## EXERCISE:
Output all records verbatim.

Items listed in a dataset:
=== Section Start ===

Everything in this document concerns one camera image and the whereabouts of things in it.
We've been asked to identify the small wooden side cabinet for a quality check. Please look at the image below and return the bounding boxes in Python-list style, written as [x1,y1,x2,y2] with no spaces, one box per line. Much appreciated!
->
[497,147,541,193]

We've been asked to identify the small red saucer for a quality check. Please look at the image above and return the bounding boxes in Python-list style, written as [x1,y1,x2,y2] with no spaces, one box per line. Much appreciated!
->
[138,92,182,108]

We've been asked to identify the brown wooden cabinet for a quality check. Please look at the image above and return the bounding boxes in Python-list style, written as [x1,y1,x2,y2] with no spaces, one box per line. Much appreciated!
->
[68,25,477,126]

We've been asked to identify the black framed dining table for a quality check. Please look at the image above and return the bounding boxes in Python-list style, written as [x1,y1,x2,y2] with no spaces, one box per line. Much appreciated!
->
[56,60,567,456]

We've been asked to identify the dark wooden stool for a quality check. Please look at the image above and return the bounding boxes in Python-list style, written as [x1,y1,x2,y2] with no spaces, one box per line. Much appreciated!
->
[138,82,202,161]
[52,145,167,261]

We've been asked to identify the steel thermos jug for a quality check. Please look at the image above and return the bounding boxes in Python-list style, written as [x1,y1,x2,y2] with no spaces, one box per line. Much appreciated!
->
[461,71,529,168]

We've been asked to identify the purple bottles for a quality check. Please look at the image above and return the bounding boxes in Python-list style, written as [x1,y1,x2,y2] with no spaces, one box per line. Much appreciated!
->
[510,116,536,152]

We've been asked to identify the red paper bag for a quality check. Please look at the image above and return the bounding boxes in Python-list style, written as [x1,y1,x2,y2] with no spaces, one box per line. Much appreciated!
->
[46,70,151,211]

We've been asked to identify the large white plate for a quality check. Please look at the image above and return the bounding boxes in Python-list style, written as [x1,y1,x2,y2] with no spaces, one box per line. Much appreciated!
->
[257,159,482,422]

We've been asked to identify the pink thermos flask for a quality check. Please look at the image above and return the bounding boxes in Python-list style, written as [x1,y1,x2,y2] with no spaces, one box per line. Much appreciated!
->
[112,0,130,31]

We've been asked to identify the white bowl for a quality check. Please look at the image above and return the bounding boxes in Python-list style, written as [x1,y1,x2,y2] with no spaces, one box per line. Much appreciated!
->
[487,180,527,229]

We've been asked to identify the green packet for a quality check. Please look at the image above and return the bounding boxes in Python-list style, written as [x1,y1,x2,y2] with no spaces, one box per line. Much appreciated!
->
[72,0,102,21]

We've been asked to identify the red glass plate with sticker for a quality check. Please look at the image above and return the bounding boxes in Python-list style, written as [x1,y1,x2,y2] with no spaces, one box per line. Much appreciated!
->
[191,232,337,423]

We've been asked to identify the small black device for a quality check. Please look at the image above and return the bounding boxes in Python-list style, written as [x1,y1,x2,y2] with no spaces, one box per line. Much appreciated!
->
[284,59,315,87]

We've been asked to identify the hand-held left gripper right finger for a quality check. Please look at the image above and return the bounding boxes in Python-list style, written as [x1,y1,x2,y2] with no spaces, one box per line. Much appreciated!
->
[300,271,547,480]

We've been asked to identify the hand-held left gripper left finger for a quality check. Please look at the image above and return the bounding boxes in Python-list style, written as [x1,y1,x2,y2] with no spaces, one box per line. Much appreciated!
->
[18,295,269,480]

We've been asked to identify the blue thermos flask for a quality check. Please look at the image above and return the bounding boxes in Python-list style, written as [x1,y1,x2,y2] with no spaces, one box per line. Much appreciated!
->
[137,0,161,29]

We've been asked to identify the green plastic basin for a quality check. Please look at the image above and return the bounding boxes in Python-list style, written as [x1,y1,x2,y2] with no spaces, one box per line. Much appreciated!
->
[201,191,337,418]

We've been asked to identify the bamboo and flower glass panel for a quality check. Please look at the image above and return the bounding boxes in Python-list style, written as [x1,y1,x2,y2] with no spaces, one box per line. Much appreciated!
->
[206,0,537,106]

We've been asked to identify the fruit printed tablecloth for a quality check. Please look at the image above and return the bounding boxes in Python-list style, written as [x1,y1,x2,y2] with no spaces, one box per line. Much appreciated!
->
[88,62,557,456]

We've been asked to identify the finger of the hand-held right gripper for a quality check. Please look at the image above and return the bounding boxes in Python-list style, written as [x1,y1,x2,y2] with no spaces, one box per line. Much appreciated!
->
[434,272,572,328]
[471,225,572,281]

=== Section End ===

## THE COMPLETED TASK:
Everything in this document concerns one camera image and the whereabouts of things in it.
We've been asked to identify the small wooden side cabinet for a quality check. Please look at the image below and return the bounding boxes in Python-list style, written as [x1,y1,x2,y2] with no spaces, one box per line. Much appreciated!
->
[497,147,541,193]

We've been asked to identify the small red saucer for a quality check. Please look at the image above and return the bounding boxes in Python-list style, written as [x1,y1,x2,y2] with no spaces, one box per line. Much appreciated!
->
[138,92,182,108]

We've been asked to identify the brown wooden cabinet for a quality check. Please look at the image above and return the bounding boxes in Python-list style, written as [x1,y1,x2,y2] with no spaces, one box per line. Much appreciated!
->
[68,25,477,126]

We've been asked to identify the black framed dining table for a quality check. Please look at the image above and return the bounding boxes in Python-list style, written as [x1,y1,x2,y2] with no spaces, one box per line. Much appreciated!
->
[56,60,567,456]

We've been asked to identify the dark wooden stool for a quality check. Please look at the image above and return the bounding boxes in Python-list style, written as [x1,y1,x2,y2] with no spaces, one box per line. Much appreciated!
->
[138,82,202,161]
[52,145,167,261]

We've been asked to identify the steel thermos jug for a quality check. Please look at the image above and return the bounding boxes in Python-list style, written as [x1,y1,x2,y2] with no spaces, one box per line. Much appreciated!
->
[461,71,529,168]

We've been asked to identify the purple bottles for a quality check. Please look at the image above and return the bounding boxes in Python-list style, written as [x1,y1,x2,y2] with no spaces, one box per line. Much appreciated!
->
[510,116,536,152]

We've been asked to identify the red paper bag for a quality check. Please look at the image above and return the bounding boxes in Python-list style, written as [x1,y1,x2,y2] with no spaces, one box per line. Much appreciated!
->
[46,70,151,211]

We've been asked to identify the large white plate for a quality check. Please look at the image above and return the bounding boxes in Python-list style, written as [x1,y1,x2,y2] with no spaces, one box per line. Much appreciated!
->
[257,159,482,422]

We've been asked to identify the pink thermos flask for a quality check. Please look at the image above and return the bounding boxes in Python-list style, written as [x1,y1,x2,y2] with no spaces, one box per line. Much appreciated!
->
[112,0,130,31]

We've been asked to identify the white bowl for a quality check. Please look at the image above and return the bounding boxes in Python-list style, written as [x1,y1,x2,y2] with no spaces, one box per line. Much appreciated!
->
[487,180,527,229]

We've been asked to identify the green packet for a quality check. Please look at the image above and return the bounding boxes in Python-list style, written as [x1,y1,x2,y2] with no spaces, one box per line. Much appreciated!
->
[72,0,102,21]

We've been asked to identify the red glass plate with sticker for a quality check. Please look at the image above and return the bounding boxes in Python-list style, written as [x1,y1,x2,y2] with no spaces, one box per line. Much appreciated!
->
[191,232,337,423]

We've been asked to identify the small black device for a quality check. Please look at the image above and return the bounding boxes in Python-list style, written as [x1,y1,x2,y2] with no spaces, one box per line. Much appreciated!
->
[284,59,315,87]

We've been asked to identify the hand-held left gripper right finger for a quality check. Please look at the image above and return the bounding boxes in Python-list style, written as [x1,y1,x2,y2] with no spaces, one box per line. Much appreciated!
->
[300,271,547,480]

We've been asked to identify the hand-held left gripper left finger for a quality check. Please look at the image above and return the bounding boxes in Python-list style, written as [x1,y1,x2,y2] with no spaces, one box per line. Much appreciated!
->
[18,295,269,480]

We've been asked to identify the blue thermos flask for a quality check. Please look at the image above and return the bounding boxes in Python-list style, written as [x1,y1,x2,y2] with no spaces, one box per line. Much appreciated!
->
[137,0,161,29]

We've been asked to identify the green plastic basin for a quality check. Please look at the image above and return the bounding boxes in Python-list style, written as [x1,y1,x2,y2] with no spaces, one box per line. Much appreciated!
->
[201,191,337,418]

We've been asked to identify the bamboo and flower glass panel for a quality check. Please look at the image above and return the bounding boxes in Python-list style, written as [x1,y1,x2,y2] with no spaces, one box per line. Much appreciated!
->
[206,0,537,106]

We've been asked to identify the fruit printed tablecloth for a quality check. Please look at the image above and return the bounding boxes in Python-list style, written as [x1,y1,x2,y2] with no spaces, one box per line. Much appreciated!
->
[88,62,557,456]

We've been asked to identify the finger of the hand-held right gripper for a quality check. Please look at the image above and return the bounding boxes in Python-list style, written as [x1,y1,x2,y2] with no spaces, one box per line. Much appreciated!
->
[434,272,572,328]
[471,225,572,281]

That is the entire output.